La campagne de McCarthy était, bien entendu, enveloppée de patriotisme. « Le maccarthysme est un américanisme aux manches retroussées », a déclaré le sénateur. Sa réponse au discours de Chase Smith (qui ne le nommait pas, mais lui était clairement destiné) ? Il l’a appelé « Blanche-Neige et ses six nains ». Une insulte que Trump ne nierait pas.
Cela ne l’a pas démantelée et elle a continué à faire partie des rares opposants publics à McCarthy.
Puis, en 1954, le sénateur Lester Hunt se suicida dans son bureau. McCarthy a menacé de révéler l’homosexualité de son fils s’il se présentait à nouveau. C’était trop. Le Sénat a finalement adopté une motion de censure rarissime contre McCarthy. C’était officiellement la fin du maccarthysme.
La Maine Lady est ensuite devenue la première femme candidate à l’investiture du Parti républicain, en 1964. Elle a poursuivi sa carrière de sénatrice jusqu’à l’âge de 74 ans, date à laquelle elle a été vaincue.
Elle est souvent décrite comme une républicaine modérée, en raison de son célèbre discours de 1950. Mais elle était parmi les plus conservatrices de son parti, soutenant les menaces nucléaires contre l’URSS et soutenant la guerre du Vietnam jusqu’au bout.
Le maccarthysme était une « maladie nationale dont nous nous sommes remis », disait-elle en 1970. C’était l’époque des émeutes sur les campus étudiants, « une autre maladie nationale dont nous nous remettrons, je l’espère ».
Elle est décédée en 1995 à l’âge de 97 ans dans sa petite ville de Skowhegan, où elle était toujours vue avec son inévitable corsage rose. Comme celui qu’elle a laissé sur l’ancien bureau de John F. Kennedy au Sénat, au lendemain de son assassinat.
J’ai presque oublié de dire que le cerveau des audiences présidées par McCarthy était l’avocat Roy Cohn, dont il était le procureur principal.
Le même Cohn a ensuite été avocat de Donald Trump et de son père à New York, de 1974 jusqu’à sa mort en 1986. Il a également été le mentor de Trump dans la vie publique. Il lui a appris à détenir le pouvoir en semant la peur. Son conseil, également donné à McCarthy, se résume à une formule simple : attaquer, contre-attaquer, ne jamais s’excuser.
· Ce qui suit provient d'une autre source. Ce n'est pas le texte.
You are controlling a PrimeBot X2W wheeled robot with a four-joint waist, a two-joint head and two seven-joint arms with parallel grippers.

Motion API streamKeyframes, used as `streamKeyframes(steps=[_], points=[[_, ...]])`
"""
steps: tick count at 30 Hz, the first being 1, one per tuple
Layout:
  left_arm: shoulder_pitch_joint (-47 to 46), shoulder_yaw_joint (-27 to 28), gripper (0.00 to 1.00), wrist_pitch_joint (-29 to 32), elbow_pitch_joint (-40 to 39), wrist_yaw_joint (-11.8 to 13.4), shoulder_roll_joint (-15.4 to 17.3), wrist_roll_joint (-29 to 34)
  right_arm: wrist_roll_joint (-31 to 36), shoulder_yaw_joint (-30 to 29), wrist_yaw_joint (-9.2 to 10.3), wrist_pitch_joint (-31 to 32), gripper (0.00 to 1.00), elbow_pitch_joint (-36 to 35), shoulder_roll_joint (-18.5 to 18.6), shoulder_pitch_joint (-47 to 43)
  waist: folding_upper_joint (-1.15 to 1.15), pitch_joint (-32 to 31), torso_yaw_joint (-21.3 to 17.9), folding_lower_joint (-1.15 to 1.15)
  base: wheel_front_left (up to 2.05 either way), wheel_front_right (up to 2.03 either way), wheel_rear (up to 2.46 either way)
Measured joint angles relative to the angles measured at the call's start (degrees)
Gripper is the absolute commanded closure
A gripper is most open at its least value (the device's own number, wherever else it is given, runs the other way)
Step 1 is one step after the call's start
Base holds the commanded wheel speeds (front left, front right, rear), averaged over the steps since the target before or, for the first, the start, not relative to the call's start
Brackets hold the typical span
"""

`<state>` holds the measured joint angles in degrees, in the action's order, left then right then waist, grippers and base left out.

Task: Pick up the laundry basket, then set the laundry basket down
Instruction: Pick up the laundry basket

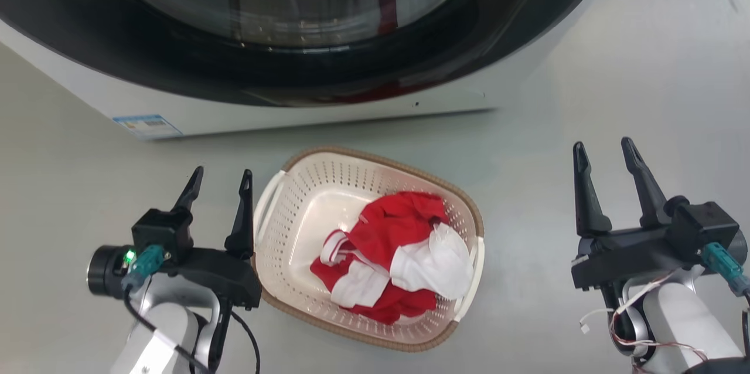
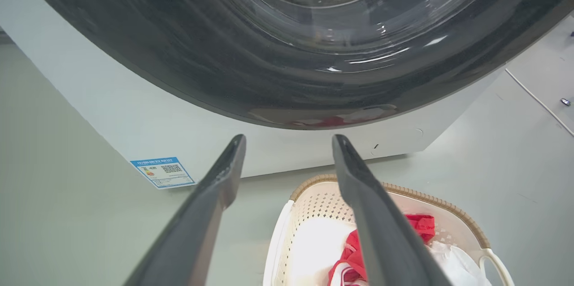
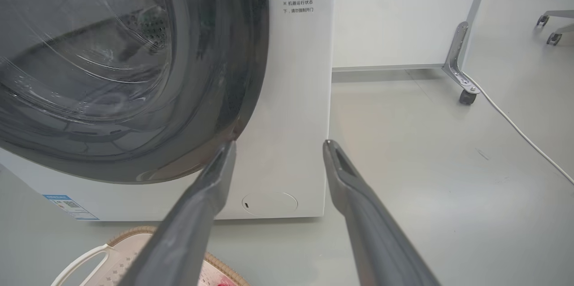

C’est une histoire qui rime, je vous le dis.
Y a-t-il une Margaret Chase Smith au Sénat ? Au Parti Républicain ? Quelqu’un pour dire « non » aux dérives du futur président ? Sa tactique rappelle celle de McCarthy, mais le pouvoir d’un président est incomparablement plus grand. Ceux qui ont osé s’exprimer ont été expulsés ou se sont retirés.
Margaret Chase Smiths ont toujours été rares.